The Marriage Portrait

Having enjoyed Maggie O’Farrell’s previous novel (Hamnet), The Marriage Portrait was a big disappointment. Set in 16th century Italy, it tells the story of Lucrezia de Medici and her betrothal at a young age to the Duke of Ferrara. The union of two aristocratic families is the intention, and Lucrezia’s role is clear: the production of a male heir.

The Marriage Portrait is overlong and overwritten. I found I had no interest in the fate of Lucrezia or the machinations of her cruel husband. I can’t recall when I last looked forward so much to a book from such a gifted novelist and ended up so disappointed.

The Marriage Question

I finished this biography of George Eliot appreciating for the first time how courageous and brilliant she was. I had loved several of her novels (Middlemarch, Silas Marner, The Mill on The Floss) when I was a student, but I knew almost nothing of her life until I read Clare Carlisle’s book, The Marriage Question.

In 1854, Marian Evans (as she was then) took the decision to elope with a married man, George Henry Lewes. It is hard, nearly two centuries later, to understand how much scandal and rejection her commitment to Lewes provoked. She was for a time ostracized by family, friends, and “polite society”, and only the celebrity that came with the success of her writing in the 1860s helped to mitigate some of the effects of her “marriage” to Lewes.

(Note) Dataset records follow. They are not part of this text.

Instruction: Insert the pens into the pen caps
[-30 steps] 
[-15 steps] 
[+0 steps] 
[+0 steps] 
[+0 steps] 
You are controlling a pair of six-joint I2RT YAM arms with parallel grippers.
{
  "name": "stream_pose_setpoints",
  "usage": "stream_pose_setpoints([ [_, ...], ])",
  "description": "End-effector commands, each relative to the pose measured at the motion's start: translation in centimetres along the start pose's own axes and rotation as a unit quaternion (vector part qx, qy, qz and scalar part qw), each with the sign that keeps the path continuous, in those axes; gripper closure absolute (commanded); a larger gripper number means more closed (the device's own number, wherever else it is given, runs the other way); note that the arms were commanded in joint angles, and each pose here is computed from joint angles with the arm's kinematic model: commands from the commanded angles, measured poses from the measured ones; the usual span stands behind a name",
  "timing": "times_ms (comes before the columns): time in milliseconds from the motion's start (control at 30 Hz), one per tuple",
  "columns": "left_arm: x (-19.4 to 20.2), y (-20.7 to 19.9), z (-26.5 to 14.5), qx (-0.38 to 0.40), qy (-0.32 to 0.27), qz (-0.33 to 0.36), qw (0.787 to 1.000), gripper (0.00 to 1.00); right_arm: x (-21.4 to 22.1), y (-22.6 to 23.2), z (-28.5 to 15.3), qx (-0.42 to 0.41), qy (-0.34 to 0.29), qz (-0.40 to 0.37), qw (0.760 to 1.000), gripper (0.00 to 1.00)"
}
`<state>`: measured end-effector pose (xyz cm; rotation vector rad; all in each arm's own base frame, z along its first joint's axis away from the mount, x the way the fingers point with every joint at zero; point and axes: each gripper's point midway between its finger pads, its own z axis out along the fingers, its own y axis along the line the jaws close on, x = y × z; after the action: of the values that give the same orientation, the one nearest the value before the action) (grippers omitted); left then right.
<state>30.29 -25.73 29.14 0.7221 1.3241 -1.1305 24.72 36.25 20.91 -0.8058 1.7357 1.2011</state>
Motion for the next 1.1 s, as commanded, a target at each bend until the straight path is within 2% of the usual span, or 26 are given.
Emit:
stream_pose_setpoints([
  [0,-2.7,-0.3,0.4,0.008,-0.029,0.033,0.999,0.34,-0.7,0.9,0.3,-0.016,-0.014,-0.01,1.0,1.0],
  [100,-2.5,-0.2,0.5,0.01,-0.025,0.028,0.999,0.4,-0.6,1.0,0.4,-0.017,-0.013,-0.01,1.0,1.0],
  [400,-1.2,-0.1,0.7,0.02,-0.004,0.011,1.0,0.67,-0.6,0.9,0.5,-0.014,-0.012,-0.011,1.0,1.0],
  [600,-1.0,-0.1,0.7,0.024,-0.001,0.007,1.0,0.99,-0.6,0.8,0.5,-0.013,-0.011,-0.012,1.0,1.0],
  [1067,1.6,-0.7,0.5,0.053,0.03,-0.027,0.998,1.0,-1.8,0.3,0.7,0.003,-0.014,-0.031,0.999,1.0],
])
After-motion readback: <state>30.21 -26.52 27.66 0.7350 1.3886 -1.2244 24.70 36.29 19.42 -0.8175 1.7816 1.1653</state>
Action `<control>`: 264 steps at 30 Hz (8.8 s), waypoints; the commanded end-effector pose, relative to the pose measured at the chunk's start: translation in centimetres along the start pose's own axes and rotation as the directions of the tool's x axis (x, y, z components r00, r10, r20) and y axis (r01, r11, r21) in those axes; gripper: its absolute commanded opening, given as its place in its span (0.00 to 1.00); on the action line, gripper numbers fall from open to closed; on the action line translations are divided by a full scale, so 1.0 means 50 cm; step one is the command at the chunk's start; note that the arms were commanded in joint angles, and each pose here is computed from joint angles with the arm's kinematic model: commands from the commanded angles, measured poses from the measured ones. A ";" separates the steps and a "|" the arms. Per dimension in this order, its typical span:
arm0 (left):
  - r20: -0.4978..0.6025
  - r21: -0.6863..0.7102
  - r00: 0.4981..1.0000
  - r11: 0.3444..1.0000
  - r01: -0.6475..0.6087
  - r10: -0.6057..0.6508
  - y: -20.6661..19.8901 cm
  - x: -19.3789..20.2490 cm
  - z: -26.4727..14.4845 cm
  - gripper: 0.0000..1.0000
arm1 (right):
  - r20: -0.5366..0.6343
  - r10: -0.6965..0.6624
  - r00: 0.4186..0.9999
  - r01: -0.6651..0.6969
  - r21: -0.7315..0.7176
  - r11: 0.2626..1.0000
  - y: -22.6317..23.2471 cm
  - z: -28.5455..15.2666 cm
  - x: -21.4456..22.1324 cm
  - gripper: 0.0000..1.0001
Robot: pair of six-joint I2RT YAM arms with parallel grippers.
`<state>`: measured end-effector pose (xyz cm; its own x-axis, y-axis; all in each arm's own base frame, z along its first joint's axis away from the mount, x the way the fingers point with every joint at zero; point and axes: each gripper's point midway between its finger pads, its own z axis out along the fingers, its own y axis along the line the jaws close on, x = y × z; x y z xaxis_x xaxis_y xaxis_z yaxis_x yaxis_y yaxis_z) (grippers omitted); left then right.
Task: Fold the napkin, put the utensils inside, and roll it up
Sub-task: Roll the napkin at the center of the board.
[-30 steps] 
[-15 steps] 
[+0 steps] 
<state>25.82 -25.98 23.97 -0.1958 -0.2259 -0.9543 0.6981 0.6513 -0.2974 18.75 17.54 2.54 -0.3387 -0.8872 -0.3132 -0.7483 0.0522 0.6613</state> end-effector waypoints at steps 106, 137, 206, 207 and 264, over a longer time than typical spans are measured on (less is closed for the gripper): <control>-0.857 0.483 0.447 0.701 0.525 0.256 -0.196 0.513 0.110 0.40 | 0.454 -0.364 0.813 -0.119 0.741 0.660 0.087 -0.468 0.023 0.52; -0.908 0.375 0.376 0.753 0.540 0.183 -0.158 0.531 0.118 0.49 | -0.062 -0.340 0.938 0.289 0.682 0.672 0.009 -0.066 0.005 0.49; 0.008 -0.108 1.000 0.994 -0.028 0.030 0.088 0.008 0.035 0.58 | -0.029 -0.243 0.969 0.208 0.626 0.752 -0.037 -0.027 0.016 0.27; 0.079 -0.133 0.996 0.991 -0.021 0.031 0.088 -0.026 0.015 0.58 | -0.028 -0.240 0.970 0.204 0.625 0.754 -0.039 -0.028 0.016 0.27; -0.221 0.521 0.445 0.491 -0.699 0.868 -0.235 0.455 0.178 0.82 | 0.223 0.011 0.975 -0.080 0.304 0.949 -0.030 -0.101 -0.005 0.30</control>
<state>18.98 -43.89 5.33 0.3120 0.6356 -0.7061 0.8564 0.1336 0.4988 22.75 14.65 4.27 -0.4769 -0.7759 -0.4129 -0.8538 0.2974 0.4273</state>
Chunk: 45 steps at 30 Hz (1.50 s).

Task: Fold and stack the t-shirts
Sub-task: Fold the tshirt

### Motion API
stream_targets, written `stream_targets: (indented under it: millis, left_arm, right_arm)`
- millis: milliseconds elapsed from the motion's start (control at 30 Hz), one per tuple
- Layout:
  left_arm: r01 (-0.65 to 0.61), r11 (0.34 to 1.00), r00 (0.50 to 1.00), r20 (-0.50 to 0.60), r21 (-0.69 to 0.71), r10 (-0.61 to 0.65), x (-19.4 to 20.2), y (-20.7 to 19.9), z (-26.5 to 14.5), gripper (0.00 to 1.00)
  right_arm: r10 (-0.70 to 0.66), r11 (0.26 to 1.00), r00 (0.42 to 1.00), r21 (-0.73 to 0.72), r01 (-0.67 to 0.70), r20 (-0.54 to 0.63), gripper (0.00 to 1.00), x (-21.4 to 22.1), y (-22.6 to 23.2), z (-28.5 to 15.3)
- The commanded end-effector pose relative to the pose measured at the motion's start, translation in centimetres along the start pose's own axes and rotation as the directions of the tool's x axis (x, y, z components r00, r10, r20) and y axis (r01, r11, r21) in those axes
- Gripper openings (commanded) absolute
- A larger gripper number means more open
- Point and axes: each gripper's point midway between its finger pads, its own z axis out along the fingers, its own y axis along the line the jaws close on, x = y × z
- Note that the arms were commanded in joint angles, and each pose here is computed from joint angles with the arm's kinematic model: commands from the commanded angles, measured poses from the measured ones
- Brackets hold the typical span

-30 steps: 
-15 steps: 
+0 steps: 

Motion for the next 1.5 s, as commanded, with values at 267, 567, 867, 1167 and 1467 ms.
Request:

Claire Carlisle is an academic and philosopher, and is particularly good at explaining Eliot’s intellectual development and the influence that philosophers such as Hegel and Spinoza had on her thinking and work. Carlisle’s insistence that ideas about “marriage” are the key to understanding Eliot’s novels is, in my view, overstated, but she is a sensitive reader of the key works. I recommend this book without reservation, but it will appeal most to those who know and love the Eliot canon.